Rothwell recently took in three puppies found on the side of the road.

“A man was driving down the Slaton Highway and saw a trash bag and thought something didn’t look right,” Rothwell.

Rothwell said thankfully the man pulled over and looked inside the trash bag. He found three puppies about six weeks old.

“They are sweet, they are very friendly, snuggly, just little innocent lives,” Rothwell said.

Rothwell has found homes for two of those puppies. The third puppy is now at an out-of-state rescue.

Joan Huskey lives outside the Slaton city limits and called her County Commissioner, Jason Corley, to find out what resources are available for county residents.

“He said, ‘What do you want me to do, lady? Do you want me to propose to raise county taxes and propose that we build a Lubbock County animal shelter?’” Huskey said.

“That might be helpful, yeah. I pay my taxes for everything else, I might as well pay my taxes for something useful,” Huskey told him.
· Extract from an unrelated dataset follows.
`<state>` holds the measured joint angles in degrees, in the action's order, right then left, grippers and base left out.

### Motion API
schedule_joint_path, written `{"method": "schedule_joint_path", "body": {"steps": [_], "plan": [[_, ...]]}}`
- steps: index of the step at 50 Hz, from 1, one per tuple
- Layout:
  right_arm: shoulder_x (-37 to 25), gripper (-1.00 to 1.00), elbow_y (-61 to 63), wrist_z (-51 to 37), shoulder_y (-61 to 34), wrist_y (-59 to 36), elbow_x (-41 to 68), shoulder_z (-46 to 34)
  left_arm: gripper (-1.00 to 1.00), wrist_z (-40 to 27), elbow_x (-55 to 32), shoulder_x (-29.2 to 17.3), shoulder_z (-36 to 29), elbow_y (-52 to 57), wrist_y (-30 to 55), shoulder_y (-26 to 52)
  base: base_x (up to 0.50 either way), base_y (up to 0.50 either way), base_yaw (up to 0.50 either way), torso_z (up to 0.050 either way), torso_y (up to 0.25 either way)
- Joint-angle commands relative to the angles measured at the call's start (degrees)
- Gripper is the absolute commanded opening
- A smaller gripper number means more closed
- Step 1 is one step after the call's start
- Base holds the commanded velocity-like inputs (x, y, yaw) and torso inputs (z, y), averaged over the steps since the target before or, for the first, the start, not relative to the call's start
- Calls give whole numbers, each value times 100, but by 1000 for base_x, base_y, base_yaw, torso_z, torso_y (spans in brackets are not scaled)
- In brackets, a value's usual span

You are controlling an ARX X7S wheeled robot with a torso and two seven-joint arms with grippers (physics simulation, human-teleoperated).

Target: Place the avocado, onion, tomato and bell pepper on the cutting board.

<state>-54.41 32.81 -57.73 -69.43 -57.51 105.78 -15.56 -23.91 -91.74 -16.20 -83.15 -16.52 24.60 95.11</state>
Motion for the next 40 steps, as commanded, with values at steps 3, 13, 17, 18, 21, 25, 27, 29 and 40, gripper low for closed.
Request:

“‘I’ll tell you what I’ll do,’ he said. ' I will draw you up a proposal and you give me your address and I’ll mail that out to you,’” Huskey recalled.

“I said, ‘Go ahead and do that, I’ll get behind that.’ That’s how our conversation went,” Huskey said.

Huskey said she has not yet received the proposal.

We spoke with Corley to learn more about that offer.

“So one of the things I had agreed to look into was creating a pound, working out an agreement with the City of Lubbock or if Lubbock County could create its own, just to get an idea of what that cost was. It would be pretty expensive,” Corley said.

Lubbock County Judge Curtis Parrish said no one has talked to him about partnering with the city or building a county shelter.

“If I were just guessing, it would be in the multimillions, probably 20 to 30 million dollars which, really, just for the Lubbock county budget is not feasible,” Parrish said.

Still, some residents think a shelter isn’t a bad idea.

“I think if the county people know that some of their money was going to something like that, it really wouldn’t be that big of a deal for our taxes to be raised a bit because right now we don’t know what our money goes to. Our roads are terrible, so it’s not going there,” said Lubbock County resident Shana Drum.